Kitty Attack Blog — Brand Identity, Illustration & Interactive Web Design
Logo Design · Illustration · Sitemap · Wireframes · UX/UI Design · Interactive Design
Long before viral marketing had a playbook, someone had the idea to sell health insurance through a grumpy cat with a military complex and a grudge against humanity. That someone needed a designer willing to go all the way in. That designer was me.
Kitty Attack Blog was a social media campaign and illustrated blog built for The Insurance Store — a health insurance resource site — back in 2008, when social media experiments were still genuinely experimental. The concept: General Grover Cleveland, a devious feline strategist, blogs about his ongoing battle against humanity, posts video footage of his attacks, illustrates his battle plans, and recruits minions from across the internet to submit ideas for future operations. Hidden underneath all of it: a completely legitimate prompt to get a free health insurance checkup.
It was absurd. It was brilliant. It worked.
The Work
The engagement covered everything from concept through launch — sitemap, wireframes, logo design, illustration, and full web design and interactive build. The logo is hand-lettered chaos in the best possible way: a military-helmeted cat glowering from inside the letter O, surrounded by the kind of typography that looks like it was designed by someone who just knocked a cup of coffee onto their keyboard. On purpose.

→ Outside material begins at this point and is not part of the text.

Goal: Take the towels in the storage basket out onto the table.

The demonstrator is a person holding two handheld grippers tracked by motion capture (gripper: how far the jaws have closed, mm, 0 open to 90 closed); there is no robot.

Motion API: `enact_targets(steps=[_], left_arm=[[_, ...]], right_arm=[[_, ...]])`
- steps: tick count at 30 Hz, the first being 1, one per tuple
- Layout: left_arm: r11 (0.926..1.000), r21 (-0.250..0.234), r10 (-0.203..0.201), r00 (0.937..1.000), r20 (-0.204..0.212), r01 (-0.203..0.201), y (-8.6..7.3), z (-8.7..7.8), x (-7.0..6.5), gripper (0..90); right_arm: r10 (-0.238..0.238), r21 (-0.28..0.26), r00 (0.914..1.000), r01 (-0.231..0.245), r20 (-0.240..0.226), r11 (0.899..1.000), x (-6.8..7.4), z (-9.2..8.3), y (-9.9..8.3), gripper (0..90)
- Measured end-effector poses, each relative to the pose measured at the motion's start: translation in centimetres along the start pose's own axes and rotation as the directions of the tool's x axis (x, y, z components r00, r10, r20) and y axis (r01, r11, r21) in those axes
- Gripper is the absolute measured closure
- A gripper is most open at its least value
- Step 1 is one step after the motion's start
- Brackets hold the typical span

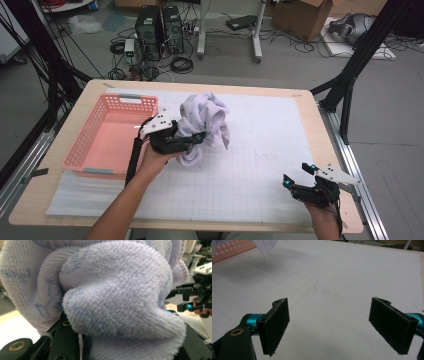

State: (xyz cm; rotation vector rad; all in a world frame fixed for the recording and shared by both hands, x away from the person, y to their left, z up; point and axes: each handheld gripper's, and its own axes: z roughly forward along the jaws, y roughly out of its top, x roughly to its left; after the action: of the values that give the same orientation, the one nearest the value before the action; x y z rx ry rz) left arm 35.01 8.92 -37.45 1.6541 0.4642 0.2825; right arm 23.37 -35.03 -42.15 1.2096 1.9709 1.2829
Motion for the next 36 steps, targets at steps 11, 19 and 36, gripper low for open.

This unique website was created to explore one of life unanswered questions - what’s the worst thing that could happen if you decide to go without health insurance? The website and blog needed to reinforce the need for insurance, even among young and financially struggling individuals. The initial concept was to create an entertaining marketing piece that starred one sneaky cat and several uninsured, unsuspecting victims. The handdrawn look and feel came about when it was suggested that cats secretly draw up battle attack plans before sabotaging their owners. The accompanying video spots illustrated the unexpected ways in which health insurance comes in handy to help younger individuals with its new line of plans.
The illustration system is where the real work lives. Every scenario on the site — Grover's targets, laundry day sabotage, the next morning standoff, secret documents — was fully illustrated in a loose, hand-drawn style that balanced humor with genuine storytelling. The illustrations doubled as downloadable desktop wallpapers, giving visitors a reason to engage beyond just reading the blog. Videos added another layer of content that kept people coming back.
The navigation architecture organized serious insurance content — student, self-employed, short-term, individual, family — into a site experience so entertaining that users forgot they were being educated about health coverage. That's not easy to pull off.
The Result
A campaign weird enough to be memorable, smart enough to actually convert, and illustrated entirely by hand. General Grover would never admit it worked. But it did.
Danger lurks everywhere. Make sure you're covered when it strikes.